Stevens writes, "Now that the President's Advisory Panel on Federal Tax Reform has completed its work, the U.S. Department of the Treasury will be working to convert the Panel's recommendations into budgetary and legislative proposals. The National Association of Realtors (NAR) urges extreme caution in your deliberations, and we ask you to preserve the mortgage interest deduction in any proposals to reform the tax code."

He adds, "America's Realtors are deeply concerned about the Tax Reform Panel's recommendations."

"Housing and the overall real estate market have been the engine of our nation's economy and the heart of America's families. Eliminating the mortgage interest deduction would de-value homes across America, hurting all of America's families. Moreover, such tax reform would place the largest burden on "middle America" -- those who have achieved homeownership through mortgage financing."

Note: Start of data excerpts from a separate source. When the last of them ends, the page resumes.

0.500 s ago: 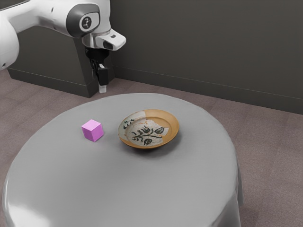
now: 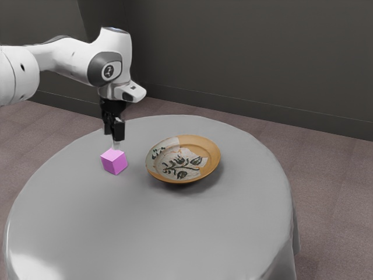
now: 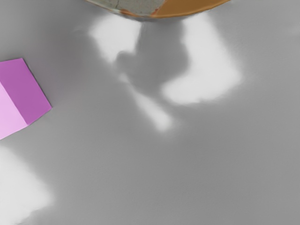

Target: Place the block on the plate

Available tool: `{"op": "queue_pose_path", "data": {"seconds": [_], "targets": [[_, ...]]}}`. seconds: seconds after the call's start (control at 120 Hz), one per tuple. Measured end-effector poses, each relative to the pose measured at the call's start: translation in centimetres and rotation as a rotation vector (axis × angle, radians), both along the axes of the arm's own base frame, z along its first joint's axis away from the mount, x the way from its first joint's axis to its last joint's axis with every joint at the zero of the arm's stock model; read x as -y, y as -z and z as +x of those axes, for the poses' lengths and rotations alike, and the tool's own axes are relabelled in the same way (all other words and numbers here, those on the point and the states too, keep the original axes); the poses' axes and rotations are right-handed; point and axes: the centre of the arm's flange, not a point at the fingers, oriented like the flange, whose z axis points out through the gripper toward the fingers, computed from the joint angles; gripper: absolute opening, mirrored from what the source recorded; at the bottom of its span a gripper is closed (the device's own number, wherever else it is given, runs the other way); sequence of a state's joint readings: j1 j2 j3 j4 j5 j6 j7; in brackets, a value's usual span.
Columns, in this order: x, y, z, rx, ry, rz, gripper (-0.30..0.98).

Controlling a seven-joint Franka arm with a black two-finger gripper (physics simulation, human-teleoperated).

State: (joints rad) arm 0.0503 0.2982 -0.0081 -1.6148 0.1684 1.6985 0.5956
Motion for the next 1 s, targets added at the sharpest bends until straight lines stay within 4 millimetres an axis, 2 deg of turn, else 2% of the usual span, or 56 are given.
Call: {"op": "queue_pose_path", "data": {"seconds": [0.108,0.192,0.475,0.633,1.0], "targets": [[-2.5,2.2,0.9,0.028,-0.053,-0.035,0.69],[-5.0,4.3,0.5,0.048,-0.119,-0.072,0.69],[-9.3,9.1,2.0,0.166,-0.225,-0.126,0.69],[-10.6,11.6,3.1,0.199,-0.249,-0.131,0.69],[-14.4,15.3,5.2,0.233,-0.298,-0.127,0.69]]}}
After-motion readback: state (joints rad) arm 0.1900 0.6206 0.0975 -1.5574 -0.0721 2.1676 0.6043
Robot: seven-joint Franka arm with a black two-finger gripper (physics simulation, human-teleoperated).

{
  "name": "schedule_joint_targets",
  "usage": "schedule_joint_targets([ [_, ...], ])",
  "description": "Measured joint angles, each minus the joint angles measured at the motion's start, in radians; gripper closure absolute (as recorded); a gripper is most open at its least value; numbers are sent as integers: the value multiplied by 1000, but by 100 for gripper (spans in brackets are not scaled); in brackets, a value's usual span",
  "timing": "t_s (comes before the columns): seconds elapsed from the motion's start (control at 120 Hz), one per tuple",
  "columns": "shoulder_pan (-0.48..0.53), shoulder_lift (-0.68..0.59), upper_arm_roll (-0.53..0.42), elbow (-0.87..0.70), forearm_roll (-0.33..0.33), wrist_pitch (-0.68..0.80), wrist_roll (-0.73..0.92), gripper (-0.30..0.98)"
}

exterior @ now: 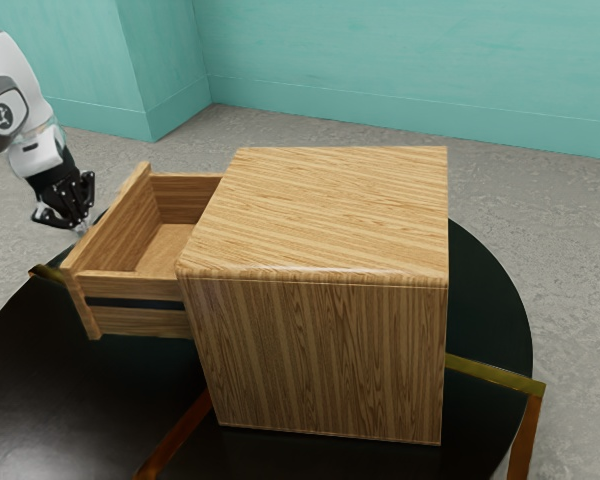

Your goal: Push the drawer handle with one arm to close the drawer

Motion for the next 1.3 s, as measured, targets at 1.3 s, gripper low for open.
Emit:
schedule_joint_targets([
  [1.3, 14, 90, -283, 49, -240, 129, -124, 79],
])
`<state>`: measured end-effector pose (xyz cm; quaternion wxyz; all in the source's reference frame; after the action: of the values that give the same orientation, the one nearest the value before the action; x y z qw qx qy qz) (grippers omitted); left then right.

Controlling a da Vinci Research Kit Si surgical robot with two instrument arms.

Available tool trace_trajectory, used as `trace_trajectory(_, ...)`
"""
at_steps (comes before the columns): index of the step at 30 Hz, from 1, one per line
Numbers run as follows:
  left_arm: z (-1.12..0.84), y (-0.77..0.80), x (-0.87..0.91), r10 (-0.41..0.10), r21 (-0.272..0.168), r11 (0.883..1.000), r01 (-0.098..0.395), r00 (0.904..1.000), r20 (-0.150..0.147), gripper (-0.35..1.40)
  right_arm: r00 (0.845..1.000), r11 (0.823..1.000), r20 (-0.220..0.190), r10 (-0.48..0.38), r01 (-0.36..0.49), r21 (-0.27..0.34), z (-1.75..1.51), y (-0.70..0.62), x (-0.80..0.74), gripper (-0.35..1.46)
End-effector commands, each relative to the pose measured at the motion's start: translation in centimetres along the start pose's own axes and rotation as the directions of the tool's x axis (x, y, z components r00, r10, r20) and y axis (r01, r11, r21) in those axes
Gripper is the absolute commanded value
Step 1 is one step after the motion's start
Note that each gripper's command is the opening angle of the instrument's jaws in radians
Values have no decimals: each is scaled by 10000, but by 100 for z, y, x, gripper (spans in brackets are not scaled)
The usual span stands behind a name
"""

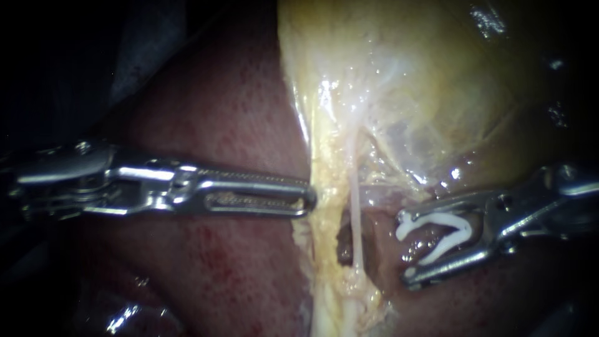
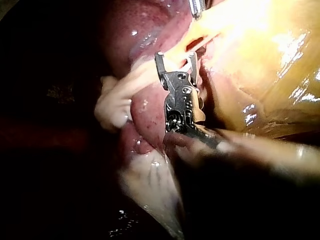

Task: Clipping first clip left tube

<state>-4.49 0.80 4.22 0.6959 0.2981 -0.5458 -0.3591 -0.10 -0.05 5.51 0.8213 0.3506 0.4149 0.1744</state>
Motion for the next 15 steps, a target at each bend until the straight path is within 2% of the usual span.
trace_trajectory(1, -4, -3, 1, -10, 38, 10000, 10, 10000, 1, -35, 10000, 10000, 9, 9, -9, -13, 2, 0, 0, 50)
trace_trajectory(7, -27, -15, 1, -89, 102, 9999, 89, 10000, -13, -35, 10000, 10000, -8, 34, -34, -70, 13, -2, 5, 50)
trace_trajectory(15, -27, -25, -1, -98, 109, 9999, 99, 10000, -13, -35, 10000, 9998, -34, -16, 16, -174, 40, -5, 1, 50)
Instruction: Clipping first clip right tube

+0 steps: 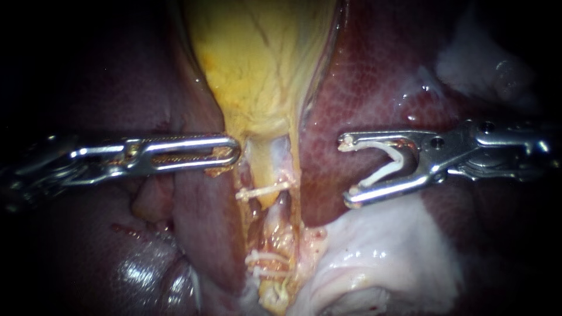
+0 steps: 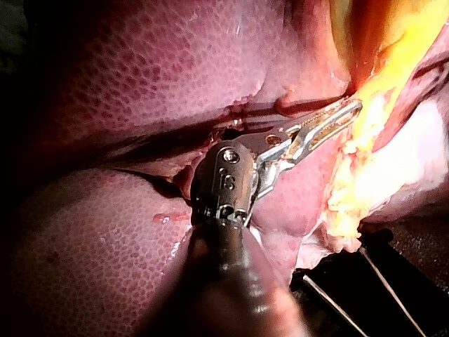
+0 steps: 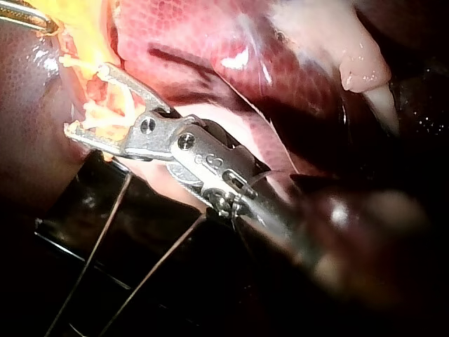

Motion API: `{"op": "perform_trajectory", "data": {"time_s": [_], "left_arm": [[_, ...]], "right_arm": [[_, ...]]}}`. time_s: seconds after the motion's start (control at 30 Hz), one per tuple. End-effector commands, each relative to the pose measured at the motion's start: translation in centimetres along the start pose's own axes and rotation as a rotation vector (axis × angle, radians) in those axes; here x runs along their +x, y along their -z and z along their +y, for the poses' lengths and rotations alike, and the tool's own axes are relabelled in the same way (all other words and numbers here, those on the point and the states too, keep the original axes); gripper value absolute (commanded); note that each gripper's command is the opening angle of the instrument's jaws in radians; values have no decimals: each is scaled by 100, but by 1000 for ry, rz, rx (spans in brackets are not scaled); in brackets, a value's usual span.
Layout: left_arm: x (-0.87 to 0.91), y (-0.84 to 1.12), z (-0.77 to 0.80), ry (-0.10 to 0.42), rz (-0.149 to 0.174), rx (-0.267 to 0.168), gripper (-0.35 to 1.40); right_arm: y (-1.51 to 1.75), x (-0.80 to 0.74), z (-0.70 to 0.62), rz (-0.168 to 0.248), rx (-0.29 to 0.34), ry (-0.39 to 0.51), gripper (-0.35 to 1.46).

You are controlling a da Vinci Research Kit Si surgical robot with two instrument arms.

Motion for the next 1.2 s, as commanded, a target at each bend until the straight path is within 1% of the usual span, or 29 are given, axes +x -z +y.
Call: {"op": "perform_trajectory", "data": {"time_s": [0.03,0.13,0.17,0.23,0.33,0.37,0.43,0.47,0.57,0.6,0.7,0.83,0.9,1.0,1.13,1.2], "left_arm": [[-1,1,0,0,0,1,-35],[-11,10,-1,6,6,8,-35],[-17,16,-1,9,9,12,-35],[-28,29,-1,15,9,3,-35],[-45,54,-1,32,-13,-8,-35],[-49,61,0,29,-19,-8,-35],[-57,75,1,28,-30,-14,-35],[-60,81,1,31,-36,-15,-35],[-63,91,2,34,-39,-18,-35],[-64,94,2,28,-42,-17,-35],[-63,96,-1,29,-43,-18,-35],[-63,97,-5,29,-44,-20,-35],[-63,97,-6,29,-44,-21,-35],[-63,97,-6,29,-44,-21,-35],[-63,97,-6,29,-44,-21,-35],[-63,97,-6,29,-44,-21,-35]], "right_arm": [[-1,0,0,0,-1,0,60],[-2,-2,0,0,-1,1,60],[-3,-3,0,0,-5,2,60],[-6,-7,0,0,-1,5,60],[-17,-21,0,-2,12,13,60],[-24,-28,0,-15,13,25,60],[-36,-41,2,-31,16,17,60],[-44,-52,4,-43,17,6,60],[-62,-76,12,-77,11,-13,60],[-69,-88,17,-95,4,-17,60],[-84,-113,30,-124,-1,-38,60],[-101,-135,46,-132,-1,-51,60],[-109,-140,51,-133,-1,-60,60],[-121,-144,53,-136,10,-70,60],[-135,-147,46,-146,40,-85,60],[-139,-148,40,-138,65,-100,60]]}}
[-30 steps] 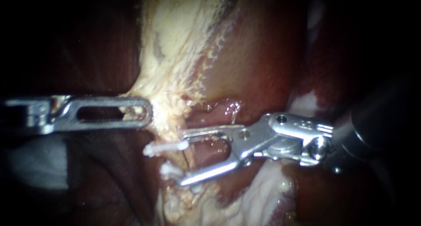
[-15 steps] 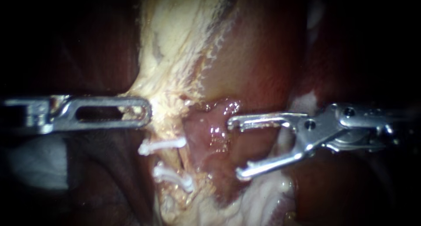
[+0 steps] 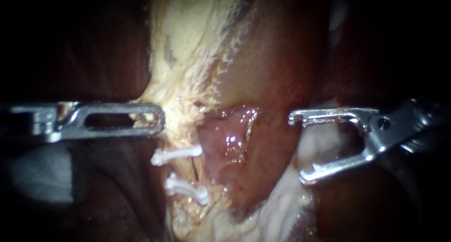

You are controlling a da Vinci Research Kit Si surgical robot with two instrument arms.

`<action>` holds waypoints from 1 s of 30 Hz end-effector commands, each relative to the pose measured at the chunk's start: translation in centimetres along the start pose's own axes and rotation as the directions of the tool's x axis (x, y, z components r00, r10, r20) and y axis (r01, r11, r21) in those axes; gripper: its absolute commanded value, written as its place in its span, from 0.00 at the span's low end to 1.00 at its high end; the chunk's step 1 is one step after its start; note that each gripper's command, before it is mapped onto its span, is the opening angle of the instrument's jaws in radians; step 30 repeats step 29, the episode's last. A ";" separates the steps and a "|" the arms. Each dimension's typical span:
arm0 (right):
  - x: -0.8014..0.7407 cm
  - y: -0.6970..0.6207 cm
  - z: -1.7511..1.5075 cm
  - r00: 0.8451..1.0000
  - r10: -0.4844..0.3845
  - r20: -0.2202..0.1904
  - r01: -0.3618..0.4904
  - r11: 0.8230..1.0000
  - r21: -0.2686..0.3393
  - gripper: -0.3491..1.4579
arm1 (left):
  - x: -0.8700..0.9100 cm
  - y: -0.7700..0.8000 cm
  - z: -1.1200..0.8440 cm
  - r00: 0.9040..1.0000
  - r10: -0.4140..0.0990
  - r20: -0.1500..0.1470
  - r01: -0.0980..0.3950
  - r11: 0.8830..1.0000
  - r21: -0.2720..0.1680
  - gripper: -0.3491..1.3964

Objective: Going back third clip left tube

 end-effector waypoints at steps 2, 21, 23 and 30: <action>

"NAR estimates that the value of the nation's residential property could decline 15 percent or more, if the tax reform panel's proposal to convert the mortgage interest deduction to a tax credit takes effect. Entirely eliminating the tax deduction for second homes would have a negative impact on at least 5 percent of the gross domestic product, since second homes accounted for 35 percent of all home sales in 2004."

"NAR is undertaking further research to ascertain the full impact of the tax Panel's proposals on all types of real estate and state and local property taxes. However, our conclusion will not change. Realtors believe the mortgage interest deduction is the single most important tax provision for our nation and our families. Diminishing or eliminating the mortgage interest deduction would hurt all families, the housing market and our national economy."

"On behalf of our 1.2 million members who are involved in all aspects of real estate, I would like to meet with you, at your earliest possible convenience, to discuss potential tax reforms proposals. With your help, we can preserve the mortgage interest deduction for the next generation of homeowners and keep our nation strong and growing."

Explains Doug Duncan, chief economist for the Mortgage Bankers Association (MBA,) MBAA.org, "Quite simply what will happen is that the interest expense for borrowing money will rise and that will reduce demand, so the demand side will fall. Second, the value of the tax deduction is capitalized into the price of the house, so if you remove it, the house price will fall by the capitalized value of that deduction."

By how much? It's hard to estimate, but economists suggest between 10 to 20 percent. From a theoretical perspective, it's possible only to guess.

As far as the effects of the real estate tax deduction, Duncan says it is a tax increase "whether you have a mortgage or not, so that will boost the amount by which properties fall, particularly in high property tax states like California and New Jersey. If you own an existing home, it will be fairly dramatic. That won't be the capitalized value -- it would be the carrying costs of the house, so if you eliminate the deductibility of real estate taxes, your total tax load rises and you'll be paying a higher real tax rate on owning that house and that will reduce demand and house prices will fall."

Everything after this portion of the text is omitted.